Segundo a apreciação da banca de jurados do prêmio, a
“Mancha Mongólica” — apresentada neste volume, em que um
vídeo-artista mergulha num ímpeto artístico simultaneamente
a um desejo incontrolável, seduzido pela mancha mongólica
que permanece na nádega da cunhada — é um caso modelo de
“romance de artista” onde se misturam o bodypainting, a vídeo-
-arte, a arte e o desejo.
Sobre o conto, a autora explica: “A mancha mongólica era
para mim algo longinquamente remoto, um vestígio de origem
vegetal. Não como algo oposto ao animal, mas como um estigma
[de misoginia,] anterior à nossa existência como um organismo
superior. [...] Queria retratar uma beleza que estivesse violenta-
mente viva, que abraçasse até a morte e a sordidez.”

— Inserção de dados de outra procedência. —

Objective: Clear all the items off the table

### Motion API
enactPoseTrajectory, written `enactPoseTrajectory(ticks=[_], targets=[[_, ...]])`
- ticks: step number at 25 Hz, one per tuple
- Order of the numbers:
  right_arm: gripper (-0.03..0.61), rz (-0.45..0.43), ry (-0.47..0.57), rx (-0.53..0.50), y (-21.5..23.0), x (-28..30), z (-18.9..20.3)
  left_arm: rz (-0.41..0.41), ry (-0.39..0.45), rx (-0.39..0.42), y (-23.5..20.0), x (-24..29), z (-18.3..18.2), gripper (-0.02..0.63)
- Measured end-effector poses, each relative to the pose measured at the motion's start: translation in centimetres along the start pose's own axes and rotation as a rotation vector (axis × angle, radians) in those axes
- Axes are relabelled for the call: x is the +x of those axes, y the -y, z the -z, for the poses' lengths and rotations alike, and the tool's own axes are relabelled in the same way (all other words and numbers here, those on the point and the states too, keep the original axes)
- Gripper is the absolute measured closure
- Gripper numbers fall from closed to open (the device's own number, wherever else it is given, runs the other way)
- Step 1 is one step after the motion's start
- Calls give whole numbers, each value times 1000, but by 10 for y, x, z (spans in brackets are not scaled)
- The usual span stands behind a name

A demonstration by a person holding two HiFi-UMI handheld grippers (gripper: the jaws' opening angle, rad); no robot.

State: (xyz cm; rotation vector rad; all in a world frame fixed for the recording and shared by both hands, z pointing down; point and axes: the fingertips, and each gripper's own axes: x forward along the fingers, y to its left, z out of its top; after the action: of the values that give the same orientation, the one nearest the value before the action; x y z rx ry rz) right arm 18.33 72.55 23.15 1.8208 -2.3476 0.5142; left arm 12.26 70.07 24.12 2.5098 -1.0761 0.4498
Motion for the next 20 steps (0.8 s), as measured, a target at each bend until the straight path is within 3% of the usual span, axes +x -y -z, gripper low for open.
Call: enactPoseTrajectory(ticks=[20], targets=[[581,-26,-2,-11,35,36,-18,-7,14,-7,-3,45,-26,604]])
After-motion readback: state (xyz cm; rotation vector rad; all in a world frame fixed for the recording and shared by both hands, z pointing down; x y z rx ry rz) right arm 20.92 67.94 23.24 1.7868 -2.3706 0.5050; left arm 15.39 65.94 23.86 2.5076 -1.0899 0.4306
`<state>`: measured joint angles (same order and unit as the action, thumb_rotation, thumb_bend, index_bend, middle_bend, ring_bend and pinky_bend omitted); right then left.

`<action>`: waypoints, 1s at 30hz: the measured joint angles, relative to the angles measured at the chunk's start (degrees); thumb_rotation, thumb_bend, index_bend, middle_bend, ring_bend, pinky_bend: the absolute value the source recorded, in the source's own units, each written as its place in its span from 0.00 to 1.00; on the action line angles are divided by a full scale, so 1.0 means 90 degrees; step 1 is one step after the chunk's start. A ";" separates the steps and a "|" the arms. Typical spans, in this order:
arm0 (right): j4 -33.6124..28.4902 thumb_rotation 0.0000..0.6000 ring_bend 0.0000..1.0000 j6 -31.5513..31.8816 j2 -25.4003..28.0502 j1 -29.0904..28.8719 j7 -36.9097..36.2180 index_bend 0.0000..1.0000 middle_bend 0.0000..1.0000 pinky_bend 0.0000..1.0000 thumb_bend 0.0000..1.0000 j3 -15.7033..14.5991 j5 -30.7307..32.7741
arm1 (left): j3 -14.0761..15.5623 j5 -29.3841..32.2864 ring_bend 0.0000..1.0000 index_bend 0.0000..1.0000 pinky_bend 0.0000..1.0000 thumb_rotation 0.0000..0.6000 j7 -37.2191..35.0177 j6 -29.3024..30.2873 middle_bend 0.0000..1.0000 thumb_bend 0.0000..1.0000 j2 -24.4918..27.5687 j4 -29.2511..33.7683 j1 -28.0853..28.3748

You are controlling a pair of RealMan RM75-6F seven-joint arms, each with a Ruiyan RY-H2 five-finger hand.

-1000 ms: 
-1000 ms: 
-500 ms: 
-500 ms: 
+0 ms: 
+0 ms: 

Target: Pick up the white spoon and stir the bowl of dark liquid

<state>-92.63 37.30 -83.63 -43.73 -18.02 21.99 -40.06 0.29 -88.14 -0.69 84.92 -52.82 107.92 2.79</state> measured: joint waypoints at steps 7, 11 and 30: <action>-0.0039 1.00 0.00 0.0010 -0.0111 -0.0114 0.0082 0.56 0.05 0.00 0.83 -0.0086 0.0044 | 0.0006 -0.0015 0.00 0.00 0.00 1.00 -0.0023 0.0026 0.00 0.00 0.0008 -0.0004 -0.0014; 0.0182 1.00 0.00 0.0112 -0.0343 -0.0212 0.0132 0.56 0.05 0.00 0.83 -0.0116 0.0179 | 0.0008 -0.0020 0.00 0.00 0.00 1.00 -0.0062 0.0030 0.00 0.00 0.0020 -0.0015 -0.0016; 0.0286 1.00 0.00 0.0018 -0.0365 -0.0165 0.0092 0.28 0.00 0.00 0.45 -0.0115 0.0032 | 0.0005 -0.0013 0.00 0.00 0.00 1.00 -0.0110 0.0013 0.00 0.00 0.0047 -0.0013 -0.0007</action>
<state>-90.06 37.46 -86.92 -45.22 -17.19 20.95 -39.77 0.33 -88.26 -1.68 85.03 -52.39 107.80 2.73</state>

Além do Prêmio Coreano de Literatura em Prosa (1999) e o
Prêmio Yi Sang (2005), recebeu o Prêmio Escritor de Excelência
do diário Hanguk (1995), e o Prêmio de Jovem Artista de Hoje
do Ministério da Cultura e Turismo (2000).
Os três contos interligados, reunidos neste romance A Ve-
getariana, foi traduzido para o japonês, chinês, vietnamês e
espanhol (Argentina). Também se encontram em curso a sua
publicação na Inglaterra e na Itália.